Students are heading back to school across Oklahoma, so we decided this week was a good time to talk about education. We discussed changes and challenges facing Oklahoma students and educators with our guests Phyllis Hudecki, Oklahoma Secretary of Education; Bill Price, Chairman, Oklahoma School Choice Coalition; Dr. Kent Shellenberger, Superintendent, Bethany Public Schools; and Ed Allen, President, Oklahoma City American Federation of Teachers.

A lot has happened in Oklahoma education this year. Several education "reform" laws have been passed by the legislature and signed by Governor Fallin, including changes to trial de novo for disciplined teachers, limitation on "social promotion," and school grading using an A-F system. State budget cuts of almost $100 million resulted in several state education programs being eliminated or reduced.

With so much going on, we focused on some of the recent developments in Oklahoma education that are making news, including new ACT scores, errors in state testing results, progress on a legislature-mandated teacher evaluation system, "blended learning," the "Race to the Top" grant competition for early childhood education and the elimination of the stipend for National Board Certified teachers and the funding that allows teachers to complete board certification.

As for ACT scores, Oklahoma stayed relatively flat in the 2011 report. The ACT remains the most popular such test in the state, with 76% of college high school graduates taking it. Oklahoma students scored 20.7 overall, while the national average composite score was 21.1. Oklahoma tied the national average of 21.3 in reading and scored 20.5 in English, which was just one-tenth of a point below the national average of 20.6. Oklahoma students finished .2 off the national average in math (19.9 to 21.1) and .3 below the national average in science (20.6 to 20.9).

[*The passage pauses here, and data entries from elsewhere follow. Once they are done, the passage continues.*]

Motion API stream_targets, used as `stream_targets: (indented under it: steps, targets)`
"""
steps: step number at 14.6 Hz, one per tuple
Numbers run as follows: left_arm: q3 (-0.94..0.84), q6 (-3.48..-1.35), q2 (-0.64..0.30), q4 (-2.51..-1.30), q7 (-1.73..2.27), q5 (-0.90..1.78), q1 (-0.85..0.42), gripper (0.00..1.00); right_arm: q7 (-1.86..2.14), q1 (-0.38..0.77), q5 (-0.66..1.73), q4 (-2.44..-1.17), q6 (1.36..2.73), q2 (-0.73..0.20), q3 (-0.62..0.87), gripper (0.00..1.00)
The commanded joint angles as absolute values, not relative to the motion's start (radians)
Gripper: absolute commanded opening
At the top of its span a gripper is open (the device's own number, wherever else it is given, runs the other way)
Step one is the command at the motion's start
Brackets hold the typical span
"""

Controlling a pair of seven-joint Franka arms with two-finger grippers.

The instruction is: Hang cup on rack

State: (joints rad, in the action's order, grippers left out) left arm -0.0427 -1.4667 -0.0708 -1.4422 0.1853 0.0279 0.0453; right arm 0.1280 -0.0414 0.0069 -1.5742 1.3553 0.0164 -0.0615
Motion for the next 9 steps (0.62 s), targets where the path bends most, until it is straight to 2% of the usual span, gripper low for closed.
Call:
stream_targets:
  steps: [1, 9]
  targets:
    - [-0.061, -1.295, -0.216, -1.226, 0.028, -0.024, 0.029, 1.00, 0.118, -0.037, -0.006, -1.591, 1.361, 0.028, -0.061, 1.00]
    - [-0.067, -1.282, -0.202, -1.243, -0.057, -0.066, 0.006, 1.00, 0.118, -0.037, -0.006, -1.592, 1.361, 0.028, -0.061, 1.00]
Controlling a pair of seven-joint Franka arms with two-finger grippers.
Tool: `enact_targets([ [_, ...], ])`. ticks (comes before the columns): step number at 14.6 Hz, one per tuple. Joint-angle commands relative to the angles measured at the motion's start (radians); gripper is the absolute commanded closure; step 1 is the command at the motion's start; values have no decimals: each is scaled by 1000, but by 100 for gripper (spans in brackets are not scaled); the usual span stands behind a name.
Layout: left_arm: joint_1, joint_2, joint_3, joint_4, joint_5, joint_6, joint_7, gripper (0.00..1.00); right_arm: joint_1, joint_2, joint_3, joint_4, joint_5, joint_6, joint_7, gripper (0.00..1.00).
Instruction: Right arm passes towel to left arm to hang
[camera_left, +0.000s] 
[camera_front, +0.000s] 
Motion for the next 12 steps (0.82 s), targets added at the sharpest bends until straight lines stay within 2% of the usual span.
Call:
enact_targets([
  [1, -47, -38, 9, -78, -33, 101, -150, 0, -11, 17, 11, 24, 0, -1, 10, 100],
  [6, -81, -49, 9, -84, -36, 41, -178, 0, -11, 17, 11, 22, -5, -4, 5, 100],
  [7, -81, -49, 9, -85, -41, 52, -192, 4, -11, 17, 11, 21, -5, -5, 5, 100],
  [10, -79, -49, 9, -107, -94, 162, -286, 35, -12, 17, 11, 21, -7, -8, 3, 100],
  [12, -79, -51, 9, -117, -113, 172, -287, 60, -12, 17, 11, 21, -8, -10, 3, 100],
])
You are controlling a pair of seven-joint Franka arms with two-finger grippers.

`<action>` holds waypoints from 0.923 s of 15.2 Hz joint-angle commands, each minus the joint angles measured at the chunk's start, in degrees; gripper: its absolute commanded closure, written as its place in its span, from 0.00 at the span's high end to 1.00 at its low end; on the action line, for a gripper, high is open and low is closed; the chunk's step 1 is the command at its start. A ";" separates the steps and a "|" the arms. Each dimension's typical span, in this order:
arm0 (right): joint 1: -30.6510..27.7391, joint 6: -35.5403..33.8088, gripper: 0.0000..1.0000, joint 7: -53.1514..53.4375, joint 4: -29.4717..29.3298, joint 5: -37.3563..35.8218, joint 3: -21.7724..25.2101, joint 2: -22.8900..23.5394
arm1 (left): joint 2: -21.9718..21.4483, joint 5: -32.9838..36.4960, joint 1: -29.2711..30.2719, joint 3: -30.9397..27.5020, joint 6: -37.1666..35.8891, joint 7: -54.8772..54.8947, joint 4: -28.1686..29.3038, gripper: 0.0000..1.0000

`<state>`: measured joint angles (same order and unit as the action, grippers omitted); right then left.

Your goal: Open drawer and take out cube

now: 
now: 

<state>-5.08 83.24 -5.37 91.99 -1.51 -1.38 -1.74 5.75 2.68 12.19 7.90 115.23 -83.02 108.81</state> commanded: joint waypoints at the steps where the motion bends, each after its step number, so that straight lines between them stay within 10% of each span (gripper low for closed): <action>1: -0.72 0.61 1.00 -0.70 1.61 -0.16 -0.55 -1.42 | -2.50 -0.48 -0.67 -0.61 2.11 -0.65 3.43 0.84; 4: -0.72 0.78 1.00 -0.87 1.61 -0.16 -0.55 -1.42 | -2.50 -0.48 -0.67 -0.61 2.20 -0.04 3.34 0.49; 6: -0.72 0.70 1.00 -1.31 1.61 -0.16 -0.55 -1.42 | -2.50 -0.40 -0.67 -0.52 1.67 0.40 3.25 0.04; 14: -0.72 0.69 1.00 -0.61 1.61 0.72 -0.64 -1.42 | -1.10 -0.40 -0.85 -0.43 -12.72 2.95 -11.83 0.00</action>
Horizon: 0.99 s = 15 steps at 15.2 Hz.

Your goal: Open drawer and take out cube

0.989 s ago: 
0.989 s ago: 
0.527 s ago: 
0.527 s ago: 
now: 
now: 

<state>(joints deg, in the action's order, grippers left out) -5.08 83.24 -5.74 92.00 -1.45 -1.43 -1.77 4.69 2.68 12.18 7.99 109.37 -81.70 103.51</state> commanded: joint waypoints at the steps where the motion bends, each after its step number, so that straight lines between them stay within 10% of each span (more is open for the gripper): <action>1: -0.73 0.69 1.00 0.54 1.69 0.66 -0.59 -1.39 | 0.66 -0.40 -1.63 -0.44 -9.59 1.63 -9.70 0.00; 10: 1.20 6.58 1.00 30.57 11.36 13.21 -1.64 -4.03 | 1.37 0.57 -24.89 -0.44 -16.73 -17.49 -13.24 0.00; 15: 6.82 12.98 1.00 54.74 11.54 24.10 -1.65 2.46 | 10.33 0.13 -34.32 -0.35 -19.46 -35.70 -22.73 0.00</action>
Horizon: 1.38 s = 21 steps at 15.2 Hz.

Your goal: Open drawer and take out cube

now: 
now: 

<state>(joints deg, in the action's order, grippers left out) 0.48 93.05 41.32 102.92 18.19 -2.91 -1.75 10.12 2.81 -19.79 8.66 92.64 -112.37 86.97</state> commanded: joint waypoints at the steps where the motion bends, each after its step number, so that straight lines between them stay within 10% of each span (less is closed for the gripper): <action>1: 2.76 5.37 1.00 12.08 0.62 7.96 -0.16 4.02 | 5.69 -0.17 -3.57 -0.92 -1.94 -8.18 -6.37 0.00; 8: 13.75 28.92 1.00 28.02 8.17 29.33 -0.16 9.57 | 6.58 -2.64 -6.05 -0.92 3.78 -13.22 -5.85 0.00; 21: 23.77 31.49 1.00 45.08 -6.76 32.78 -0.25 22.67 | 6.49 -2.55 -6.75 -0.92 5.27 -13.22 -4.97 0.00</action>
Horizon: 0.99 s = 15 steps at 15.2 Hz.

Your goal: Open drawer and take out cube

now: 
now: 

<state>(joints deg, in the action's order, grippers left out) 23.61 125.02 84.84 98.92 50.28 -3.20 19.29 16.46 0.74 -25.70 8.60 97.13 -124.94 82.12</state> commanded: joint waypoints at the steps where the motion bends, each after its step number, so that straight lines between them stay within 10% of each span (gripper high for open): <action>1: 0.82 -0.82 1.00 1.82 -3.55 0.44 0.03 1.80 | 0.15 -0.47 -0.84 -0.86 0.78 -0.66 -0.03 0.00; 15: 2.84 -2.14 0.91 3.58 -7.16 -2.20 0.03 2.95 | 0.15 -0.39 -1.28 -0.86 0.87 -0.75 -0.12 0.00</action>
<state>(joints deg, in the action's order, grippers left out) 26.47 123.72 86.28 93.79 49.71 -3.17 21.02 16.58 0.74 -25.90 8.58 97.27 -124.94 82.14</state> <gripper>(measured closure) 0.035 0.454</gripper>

Interestingly, Oklahoma students did better on the ACT than students in the state of Florida, where many of the education changes adopted in Oklahoma became popular, with support from former Florida Governor Jeb Bush. Oklahoma and Florid were tied in math at 19.9, but Oklahoma easily out-paced Florida in the other ACT categories. A complete rundown of the new ACT scores can be found on the website for the ACT organization: http://www.act.org/news/data/11/states.html

The challenge of increasing test scores and student achievement has been complicated by the severe budget cuts faced by schools throughout the United States. According to estimates by the National Association of State Budget Officers, cuts to K-12 for the new fiscal year may reach $2.5 billion. Last year, the cuts were $1.8 billion nationwide.

The Center on Budget and Policy Priorities claims that of the 47 states with new budgets, at least 38 have made deep, identifiable cuts in K-12 education, higher education, health care and other key areas. In a report released on July 28, 2011, the Center said the cuts will undermine efforts to create jobs over the next year. The report cane be found at: http://www.cbpp.org/cms/index.cfm?fa=view&id=3550

This is especially troubling for states such as Oklahoma which are hoping to attract jobs from other states and encourage business development in-state. The CNBC "America's Top States for Business 2010" report showed that Oklahoma ranked 25th overall. Oklahoma was tied for first in "Cost of Living," but ranked 41st in "Quality of Life" and "Transportation" and 40th in "Education." State Superintendent of Public Instruction Janet Barresi says 43% of freshmen who entered an Oklahoma college or university in 2009 were not ready for college work and needed remedial education.

Until next time,

Dick Pryor

 

(Pictured above, left to right:  Host Dick Pryor, Phyllis Hudecki, Bill Price, Kent Shellenberger, Ed Allen.)